Evidemment, le régulateur ne remet pas en cause le projet, il s'agit simplement d'une inquiétude concernant les dispositions à mettre en place par les FAI dès l'application de la loi. Or les mesures à mettre en place ne sont pas des plus simples, petit rappel:
- les FAI sont tenus de suspendre l'abonnement Internet du contrevenant, mais en cas d'offre Triple play (qui sont de plus en plus courantes, faut il le rappeler), les services de télévision et de téléphonie doivent rester opérationnels, car les FAI sont tenus "d'assurer de manière permanente et continue l'exploitation des services de communications, et de garantir un accès ininterrompu aux services d'urgence. À défaut, le FAI s'exposerait à des sanctions administratives et pénales" comme le souligne l'Arcep
- ils doivent aussi interfacer leur système informatique avec la future autorité "antipiratage", qui leur demandera quotidiennement des IP d'internautes, ainsi qu'un acces aux données des abonnés qui devront être stockées pendant un an
- ils sont chargés d'envoyer les mails d'avertissement aux abonnés contrevenants
- ils doivent également mettre en place un systeme de consultation de la liste des abonnés suspendus, et, ainsi que l'explique un représentant d'Alice, élaborer "une nouvelle politique de communication vis-à-vis des clients sur ce sujet sensible"

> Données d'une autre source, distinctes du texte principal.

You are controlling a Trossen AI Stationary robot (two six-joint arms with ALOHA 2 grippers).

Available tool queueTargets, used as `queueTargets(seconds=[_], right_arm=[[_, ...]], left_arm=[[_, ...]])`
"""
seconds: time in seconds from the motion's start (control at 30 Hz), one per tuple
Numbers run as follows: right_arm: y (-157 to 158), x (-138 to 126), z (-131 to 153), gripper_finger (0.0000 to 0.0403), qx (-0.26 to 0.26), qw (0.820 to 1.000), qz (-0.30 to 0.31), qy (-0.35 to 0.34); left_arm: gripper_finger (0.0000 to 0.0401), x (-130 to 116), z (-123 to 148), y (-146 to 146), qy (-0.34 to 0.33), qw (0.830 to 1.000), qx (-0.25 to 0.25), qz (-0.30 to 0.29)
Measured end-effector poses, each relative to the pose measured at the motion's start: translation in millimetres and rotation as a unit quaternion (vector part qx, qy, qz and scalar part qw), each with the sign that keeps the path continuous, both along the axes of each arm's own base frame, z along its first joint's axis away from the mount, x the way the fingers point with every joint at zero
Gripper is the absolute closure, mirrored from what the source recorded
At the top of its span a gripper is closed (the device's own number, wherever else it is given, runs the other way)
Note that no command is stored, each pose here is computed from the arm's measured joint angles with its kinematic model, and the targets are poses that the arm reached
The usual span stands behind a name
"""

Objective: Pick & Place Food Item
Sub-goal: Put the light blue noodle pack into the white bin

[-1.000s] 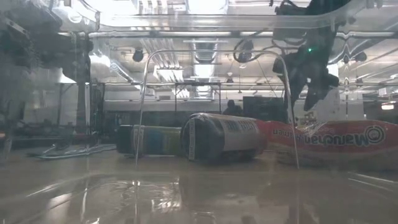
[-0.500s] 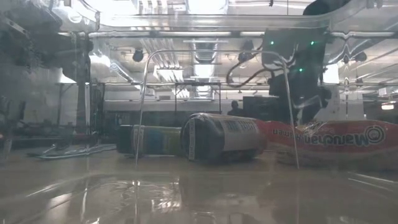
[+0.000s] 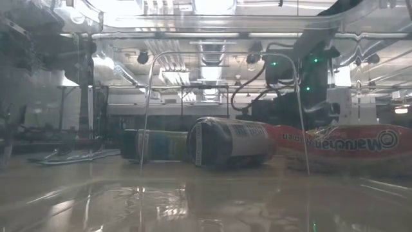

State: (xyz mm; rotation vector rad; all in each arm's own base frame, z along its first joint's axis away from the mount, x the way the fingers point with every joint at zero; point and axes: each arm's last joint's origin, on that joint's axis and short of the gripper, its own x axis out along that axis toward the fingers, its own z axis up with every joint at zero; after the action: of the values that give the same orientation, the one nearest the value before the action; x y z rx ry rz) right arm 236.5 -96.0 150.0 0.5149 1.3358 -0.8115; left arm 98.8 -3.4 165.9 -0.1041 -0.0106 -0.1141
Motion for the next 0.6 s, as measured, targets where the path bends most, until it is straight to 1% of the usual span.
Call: queueTargets(seconds=[0.27,0.43,0.5,0.6], right_arm=[[-4.3,-1.8,-9.5,0.0037,0.048,0.999,0.0,0.004],[-5.4,-1.7,-12.7,0.0038,0.054,0.999,0.0,0.009],[-5.1,-2.1,-12.1,0.0047,0.055,0.998,0.001,0.007],[-4.6,-2.7,-9.8,0.0079,0.053,0.999,0.002,0.001]], left_arm=[[0.0401,0.0,-0.1,0.0,0.0,1.0,0.0,0.0],[0.0401,0.0,-0.2,0.0,0.0,1.0,0.0,0.0],[0.0401,0.0,0.0,0.0,0.0,1.0,0.0,0.0],[0.0401,0.0,-0.1,0.0,0.0,1.0,0.0,0.0]])
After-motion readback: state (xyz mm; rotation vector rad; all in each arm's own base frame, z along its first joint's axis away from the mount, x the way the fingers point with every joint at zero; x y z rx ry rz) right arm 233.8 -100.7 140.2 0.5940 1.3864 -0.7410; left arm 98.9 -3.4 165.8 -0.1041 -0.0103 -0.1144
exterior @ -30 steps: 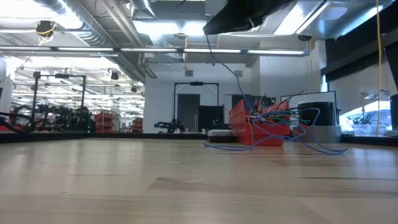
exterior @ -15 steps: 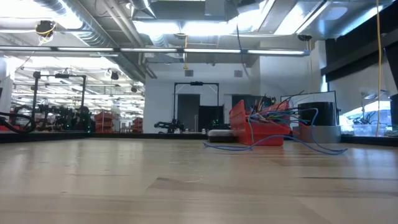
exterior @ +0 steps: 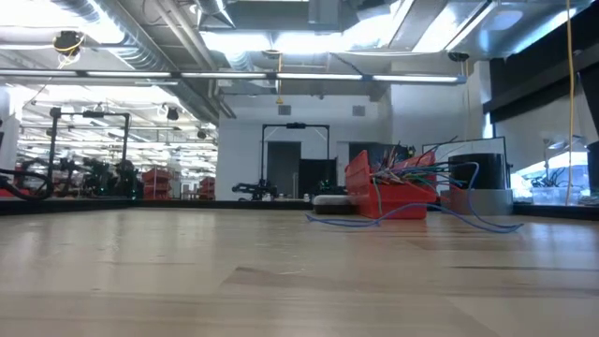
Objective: Coil cords
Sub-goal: Uncoil the blue wire from the black spool
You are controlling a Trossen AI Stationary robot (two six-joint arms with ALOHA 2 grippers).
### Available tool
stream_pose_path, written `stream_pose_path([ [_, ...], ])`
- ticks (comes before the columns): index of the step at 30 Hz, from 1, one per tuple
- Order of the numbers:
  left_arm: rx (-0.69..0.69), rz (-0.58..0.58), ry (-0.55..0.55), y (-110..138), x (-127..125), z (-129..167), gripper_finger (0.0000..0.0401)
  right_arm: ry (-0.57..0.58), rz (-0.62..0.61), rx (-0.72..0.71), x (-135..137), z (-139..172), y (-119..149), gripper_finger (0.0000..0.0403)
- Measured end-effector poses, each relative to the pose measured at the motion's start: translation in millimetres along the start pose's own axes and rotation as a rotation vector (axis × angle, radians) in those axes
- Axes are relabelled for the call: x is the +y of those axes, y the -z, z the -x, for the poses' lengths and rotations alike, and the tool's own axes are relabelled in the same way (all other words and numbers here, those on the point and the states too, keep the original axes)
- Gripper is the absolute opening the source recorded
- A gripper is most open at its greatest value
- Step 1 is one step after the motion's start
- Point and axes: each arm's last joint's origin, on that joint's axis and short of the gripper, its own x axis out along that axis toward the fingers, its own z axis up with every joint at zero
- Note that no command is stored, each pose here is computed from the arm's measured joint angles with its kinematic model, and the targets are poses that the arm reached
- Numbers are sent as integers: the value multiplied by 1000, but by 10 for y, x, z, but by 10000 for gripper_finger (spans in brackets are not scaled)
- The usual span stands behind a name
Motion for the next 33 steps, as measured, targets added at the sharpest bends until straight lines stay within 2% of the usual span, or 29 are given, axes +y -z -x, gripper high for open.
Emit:
stream_pose_path([
  [6,-115,-48,202,-45,-93,-79,5,34,12,96,-189,-146,218,4],
  [9,-193,-113,225,-136,-157,-7,5,8,-21,202,-212,-235,419,4],
  [13,-283,-218,190,-260,-230,133,5,-89,-80,318,-120,-286,678,2],
  [16,-256,-210,49,-317,-265,247,5,-160,-81,400,41,-254,867,3],
  [21,-91,-166,-354,-335,-296,369,5,-230,-98,557,316,-115,1080,4],
  [25,44,-109,-615,-288,-268,421,5,-254,-118,706,472,44,1178,4],
  [28,134,-86,-713,-200,-226,416,5,-251,-123,794,552,187,1173,5],
  [33,199,-48,-749,-89,-125,373,5,-208,-151,872,560,419,1024,5],
])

La liste est longue, et le délai que réclame en leurs noms l'Arcep, via un avis remis au gouvernement, ne serait pas de trop. De plus, le régulateur demande au gouvernement une "juste rémunération", une compensation financière pour les FAI qui ne veulent pas prendre en charge le cout de toutes ces procédures. Réponse après le 11 juin, date de la présentation de cet avis en Conseil des Ministres.